* WHAT THIS TASK INVOLVES *
Write each line below back out exactly, omitting its pictures.
[Start of Attachment]
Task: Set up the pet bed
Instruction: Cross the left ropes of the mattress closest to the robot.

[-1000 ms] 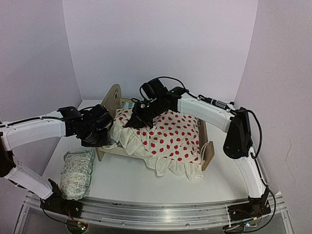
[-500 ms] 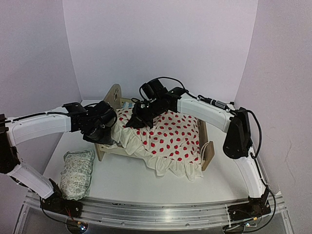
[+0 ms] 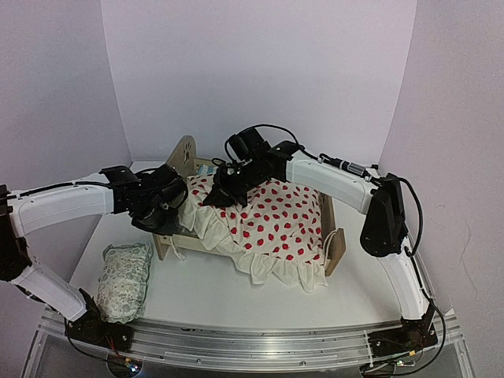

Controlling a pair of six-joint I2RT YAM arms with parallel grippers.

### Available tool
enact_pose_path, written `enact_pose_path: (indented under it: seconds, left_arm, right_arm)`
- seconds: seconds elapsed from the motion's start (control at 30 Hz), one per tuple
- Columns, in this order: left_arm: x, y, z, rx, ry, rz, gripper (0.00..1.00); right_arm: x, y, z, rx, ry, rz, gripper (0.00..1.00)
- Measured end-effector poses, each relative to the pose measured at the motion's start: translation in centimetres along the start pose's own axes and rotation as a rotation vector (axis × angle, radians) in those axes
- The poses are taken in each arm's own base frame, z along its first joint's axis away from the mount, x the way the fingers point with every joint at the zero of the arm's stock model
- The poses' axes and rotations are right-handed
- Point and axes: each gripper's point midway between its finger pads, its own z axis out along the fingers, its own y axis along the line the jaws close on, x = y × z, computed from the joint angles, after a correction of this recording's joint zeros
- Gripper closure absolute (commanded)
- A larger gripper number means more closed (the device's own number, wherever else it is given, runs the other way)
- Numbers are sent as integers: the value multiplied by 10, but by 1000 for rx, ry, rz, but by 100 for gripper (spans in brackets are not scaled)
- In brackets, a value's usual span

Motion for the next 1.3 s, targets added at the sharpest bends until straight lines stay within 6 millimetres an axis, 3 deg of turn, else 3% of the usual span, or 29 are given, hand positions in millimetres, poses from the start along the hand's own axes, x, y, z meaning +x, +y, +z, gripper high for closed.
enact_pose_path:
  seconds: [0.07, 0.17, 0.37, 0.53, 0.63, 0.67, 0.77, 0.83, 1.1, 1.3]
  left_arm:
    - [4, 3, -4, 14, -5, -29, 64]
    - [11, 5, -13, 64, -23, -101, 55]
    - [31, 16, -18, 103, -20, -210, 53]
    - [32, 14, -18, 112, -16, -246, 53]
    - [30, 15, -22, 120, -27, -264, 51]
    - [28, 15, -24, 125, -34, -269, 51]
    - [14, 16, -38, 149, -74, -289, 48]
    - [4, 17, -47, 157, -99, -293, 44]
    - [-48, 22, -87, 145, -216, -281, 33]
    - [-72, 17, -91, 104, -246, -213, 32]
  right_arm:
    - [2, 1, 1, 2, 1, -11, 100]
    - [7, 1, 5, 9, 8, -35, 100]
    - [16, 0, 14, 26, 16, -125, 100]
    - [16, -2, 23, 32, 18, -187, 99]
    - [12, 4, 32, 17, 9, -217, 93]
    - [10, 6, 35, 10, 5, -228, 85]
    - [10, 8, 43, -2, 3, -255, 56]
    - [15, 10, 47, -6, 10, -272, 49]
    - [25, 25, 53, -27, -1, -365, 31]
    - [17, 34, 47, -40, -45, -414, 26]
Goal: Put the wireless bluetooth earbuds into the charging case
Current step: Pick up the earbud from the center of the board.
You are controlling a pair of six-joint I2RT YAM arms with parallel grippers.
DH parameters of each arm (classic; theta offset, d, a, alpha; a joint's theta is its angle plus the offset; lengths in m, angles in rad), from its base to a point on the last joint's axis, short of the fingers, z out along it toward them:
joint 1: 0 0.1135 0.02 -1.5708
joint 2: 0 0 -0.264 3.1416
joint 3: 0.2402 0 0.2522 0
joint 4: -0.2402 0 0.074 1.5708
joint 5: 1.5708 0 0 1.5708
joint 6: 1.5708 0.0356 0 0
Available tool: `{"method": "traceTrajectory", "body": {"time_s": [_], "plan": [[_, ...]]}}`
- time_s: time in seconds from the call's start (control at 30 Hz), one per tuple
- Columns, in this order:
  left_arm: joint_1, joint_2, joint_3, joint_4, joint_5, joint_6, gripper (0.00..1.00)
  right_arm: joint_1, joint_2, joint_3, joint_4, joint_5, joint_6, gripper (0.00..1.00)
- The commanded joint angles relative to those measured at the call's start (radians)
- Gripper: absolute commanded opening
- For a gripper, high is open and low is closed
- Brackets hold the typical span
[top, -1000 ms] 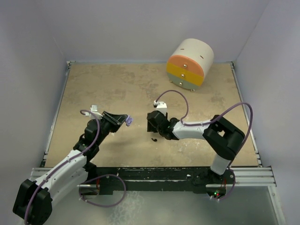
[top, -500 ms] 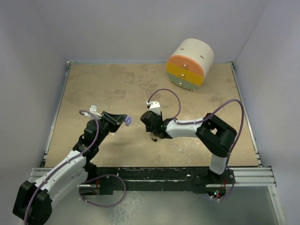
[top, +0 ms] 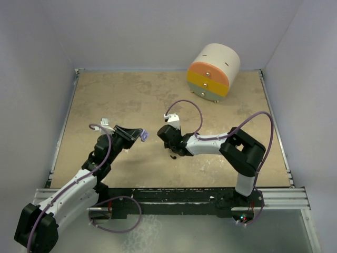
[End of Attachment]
* EXERCISE RESULT *
Task: Set up the pet bed
Instruction: Cross the left ropes of the mattress closest to the robot.

[-1000 ms] 
[-500 ms] 
[+0 ms] 

Controlling a pair of six-joint I2RT YAM arms with parallel grippers.

### Available tool
enact_pose_path, written `enact_pose_path: (indented under it: seconds, left_arm, right_arm)`
- seconds: seconds elapsed from the motion's start (control at 30 Hz), one per tuple
- Columns, in this order: left_arm: x, y, z, rx, ry, rz, gripper (0.00..1.00); right_arm: x, y, z, rx, ry, rz, gripper (0.00..1.00)
- Measured end-effector poses, each relative to the pose measured at the motion's start: translation in centimetres along the start pose's own axes and rotation as a rotation vector (axis × angle, radians) in those axes
- The poses are taken in each arm's own base frame, z along its first joint's axis away from the mount, x the way the fingers point with every joint at the zero of the arm's stock model
- The poses' axes and rotations are right-handed
- Point and axes: each gripper's point midway between its finger pads, its own z axis out along the fingers, its own y axis along the line the jaws close on, x = y × z, computed from the joint angles, after a correction of this recording's joint zeros
- Gripper closure absolute (commanded)
- A larger gripper number means more closed (the device's own number, wherever else it is given, runs the other way)
- Numbers are sent as integers: the value multiplied by 10, but by 1000 for rx, ry, rz, but by 100 for gripper (spans in brackets are not scaled)
- In brackets, a value's usual span

Motion for the next 1.3 s, targets added at the sharpest bends until straight lines stay within 6 millimetres an axis, 3 deg of turn, else 3% of the usual span, or 29 are given, hand positions in millimetres, poses from the start along the hand's own axes, x, y, z meaning +x, +y, +z, gripper high for closed.
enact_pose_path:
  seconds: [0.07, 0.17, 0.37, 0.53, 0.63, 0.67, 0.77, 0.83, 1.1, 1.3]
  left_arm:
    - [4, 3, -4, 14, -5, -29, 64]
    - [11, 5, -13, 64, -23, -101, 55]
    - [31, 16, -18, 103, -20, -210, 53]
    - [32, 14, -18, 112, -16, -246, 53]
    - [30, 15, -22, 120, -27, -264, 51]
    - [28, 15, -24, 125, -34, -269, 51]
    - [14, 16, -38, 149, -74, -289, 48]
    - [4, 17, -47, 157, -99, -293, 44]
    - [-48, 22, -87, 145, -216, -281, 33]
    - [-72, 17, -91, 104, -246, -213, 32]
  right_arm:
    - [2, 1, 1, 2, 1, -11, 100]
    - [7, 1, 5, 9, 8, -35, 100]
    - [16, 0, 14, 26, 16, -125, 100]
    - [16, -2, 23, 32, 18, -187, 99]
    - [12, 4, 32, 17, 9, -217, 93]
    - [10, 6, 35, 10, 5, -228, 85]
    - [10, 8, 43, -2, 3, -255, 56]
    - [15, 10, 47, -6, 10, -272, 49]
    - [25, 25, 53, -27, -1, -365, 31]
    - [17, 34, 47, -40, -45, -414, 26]
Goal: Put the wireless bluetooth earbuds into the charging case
Current step: Pick up the earbud from the center of the board.
You are controlling a pair of six-joint I2RT YAM arms with parallel grippers.
DH parameters of each arm (classic; theta offset, d, a, alpha; a joint's theta is its angle plus the offset; lengths in m, angles in rad), from its base to a point on the last joint's axis, short of the fingers, z out along it toward them:
joint 1: 0 0.1135 0.02 -1.5708
joint 2: 0 0 -0.264 3.1416
joint 3: 0.2402 0 0.2522 0
joint 4: -0.2402 0 0.074 1.5708
joint 5: 1.5708 0 0 1.5708
joint 6: 1.5708 0.0356 0 0
Available tool: `{"method": "traceTrajectory", "body": {"time_s": [_], "plan": [[_, ...]]}}`
- time_s: time in seconds from the call's start (control at 30 Hz), one per tuple
- Columns, in this order:
  left_arm: joint_1, joint_2, joint_3, joint_4, joint_5, joint_6, gripper (0.00..1.00)
  right_arm: joint_1, joint_2, joint_3, joint_4, joint_5, joint_6, gripper (0.00..1.00)
- The commanded joint angles relative to those measured at the call's start (radians)
- Gripper: absolute commanded opening
- For a gripper, high is open and low is closed
- Brackets hold the typical span
[top, -1000 ms] 
[top, -500 ms] 
[top, +0 ms] 

No part of the exercise remains open.